1850.08.18.Au procureur de la République.Le Havre
Origine : Copie de lettres à la presse n°15 - du 31 juillet 1850 au 13 septembre 1850 - page 265
Paris, le 18 août 1850
Monsieur le procureur de la République au Havre
Monsieur le procureur de la République au Havre
Une lettre que je reçois ce matin même m'oblige à recourir à votre justice. Veuillez, je vous prie, lire avec bienveillance ce que j'ai l'honneur de vous écrire.
Voilà quinze mois environ que j'ai formé au Havre un établissement qui fournit à la vente de la houille. Entre autres fournitures je livrais à deux bateaux remorqueurs, le "Rouen" et le "Rouennais", tous deux appartenant à la Compagnie des remorqueurs de la Seine, la Rouennaise.
Depuis quelque temps, j'apprenais que des bruits calomnieux se répandaient sur la qualité de la marchandise ou sur la quantité même de la marchandise livrée par moi. D'autres rumeurs non moins diffamatoires arrivaient à mes oreilles. Le capitaine du "Rouen" se plaignait, tandis que celui du "Rouennais" était satisfait de mes livraisons. Je ne doutais pas de la source de ces bruits. Mon commerce est venu faire une loyale et vive concurrence au monopole qu'avaient exercé jusqu'alors Messieurs Hantier & Martin. Une baisse de prix extraordinaire a d'abord voulu frapper mon industrie, la calomnie est venue ensuite. II m'était pourtant bien difficile de l'établir.
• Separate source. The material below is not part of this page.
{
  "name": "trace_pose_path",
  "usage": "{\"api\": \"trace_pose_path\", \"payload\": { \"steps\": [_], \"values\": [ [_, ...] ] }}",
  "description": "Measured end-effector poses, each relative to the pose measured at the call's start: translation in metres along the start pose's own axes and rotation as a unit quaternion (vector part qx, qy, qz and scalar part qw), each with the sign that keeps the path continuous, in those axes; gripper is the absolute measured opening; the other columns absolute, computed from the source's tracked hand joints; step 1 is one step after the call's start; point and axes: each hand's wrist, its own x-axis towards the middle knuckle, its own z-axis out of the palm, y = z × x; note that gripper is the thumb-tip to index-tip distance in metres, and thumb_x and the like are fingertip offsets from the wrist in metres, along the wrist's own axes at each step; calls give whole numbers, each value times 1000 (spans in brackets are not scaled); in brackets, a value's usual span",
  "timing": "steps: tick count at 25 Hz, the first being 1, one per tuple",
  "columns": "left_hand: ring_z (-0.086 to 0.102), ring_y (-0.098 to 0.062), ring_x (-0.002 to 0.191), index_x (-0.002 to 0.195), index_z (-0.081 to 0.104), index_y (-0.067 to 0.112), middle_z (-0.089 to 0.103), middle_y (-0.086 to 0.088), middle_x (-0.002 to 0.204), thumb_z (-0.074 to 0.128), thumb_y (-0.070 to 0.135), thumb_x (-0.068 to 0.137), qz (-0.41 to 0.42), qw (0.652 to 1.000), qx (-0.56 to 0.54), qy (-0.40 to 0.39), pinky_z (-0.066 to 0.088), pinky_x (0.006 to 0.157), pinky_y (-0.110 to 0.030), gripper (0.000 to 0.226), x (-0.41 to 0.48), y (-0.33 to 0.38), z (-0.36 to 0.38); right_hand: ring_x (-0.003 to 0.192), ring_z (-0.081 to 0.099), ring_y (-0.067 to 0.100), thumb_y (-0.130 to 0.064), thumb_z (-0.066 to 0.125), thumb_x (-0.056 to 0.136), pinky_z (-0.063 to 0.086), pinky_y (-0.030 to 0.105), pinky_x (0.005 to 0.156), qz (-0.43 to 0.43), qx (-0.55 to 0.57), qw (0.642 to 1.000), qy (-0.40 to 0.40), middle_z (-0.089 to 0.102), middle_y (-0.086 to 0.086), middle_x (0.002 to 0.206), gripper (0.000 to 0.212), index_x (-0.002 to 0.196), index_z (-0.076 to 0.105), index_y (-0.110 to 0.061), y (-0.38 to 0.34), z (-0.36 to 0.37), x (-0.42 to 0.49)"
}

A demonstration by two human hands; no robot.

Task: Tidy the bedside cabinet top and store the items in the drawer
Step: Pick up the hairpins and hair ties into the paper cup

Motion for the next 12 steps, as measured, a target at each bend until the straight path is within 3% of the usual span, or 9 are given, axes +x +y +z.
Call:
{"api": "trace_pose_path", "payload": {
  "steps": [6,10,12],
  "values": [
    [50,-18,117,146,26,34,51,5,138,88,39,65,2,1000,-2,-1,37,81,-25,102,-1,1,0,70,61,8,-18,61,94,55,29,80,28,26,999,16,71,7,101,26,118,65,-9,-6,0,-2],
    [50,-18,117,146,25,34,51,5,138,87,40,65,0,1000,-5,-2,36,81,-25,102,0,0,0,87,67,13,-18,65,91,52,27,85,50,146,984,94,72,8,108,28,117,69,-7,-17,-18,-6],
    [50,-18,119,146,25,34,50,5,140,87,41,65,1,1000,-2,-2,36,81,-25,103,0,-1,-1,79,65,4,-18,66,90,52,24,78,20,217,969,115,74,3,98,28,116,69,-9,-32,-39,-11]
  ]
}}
Une circonstance grave me met sur la trace et je la saisis avec empressement.
Le directeur de la Compagnie des remorqueurs de la Seine, Monsieur Fontaine, a cessé de me demander la fourniture du "Rouen", tandis que je continue à servir le "Rouennais". J'ai voulu connaître le motif de cet abandon, qui profite à Messieurs Hantier & Martin. J'apprends aujourd'hui que le capitaine du "Rouen" a déclaré à M. Fontaine que je le vole sur mes livraisons, que je mets un double fond ou un poids quelconque à ma mesurée, et que je force ainsi le poids sur chaque pesée.
Cette accusation m'impute un délit grave, puni par le Code pénal et que la dernière loi électorale flétrit plus fortement encore. J'ai besoin que cette indigne inculpation s'évanouisse et je m'adresse à votre autorité protectrice de l'honneur de tous.
Le capitaine du "Rouen" et Monsieur Fontaine appelés devant vous, diront, j'en suis certain, d'où provient cette calomnie, vous en connaîtrez bientôt le véritable auteur ou bien vous aurez la preuve de l'imputation portée contre moi.
Dans ce dernier cas, la justice veut une punition contre mon agent, coupable de la fraude et contre moi complice par les ordres que j'aurais donnés. Je repousse avec la plus vive indignation cette supposition odieuse et, en mon nom et au nom de M. Mallet, mon agent, dont la conduite est aussi honnête que son nom est honorable dans le commerce, il est le neveu de Messieurs Mallet Frères.
Si au contraire, vous demeurez certain de la calomnie et si, comme je n'en doute pas, vous recevez des témoignages ou des déclarations le nom du calomniateur, votre justice se joindra à ma demande pour obtenir une punition exemplaire contre tant de lâcheté.
J'ose donc espérer, Monsieur, que vous aurez la bonté de faire appeler devant vous le capitaine du "Rouen" et Monsieur Fontaine dont les réponses suffiront à l'éclaircissement de cette affaire.
Veuillez agréer, Monsieur, l'expression de mon respect.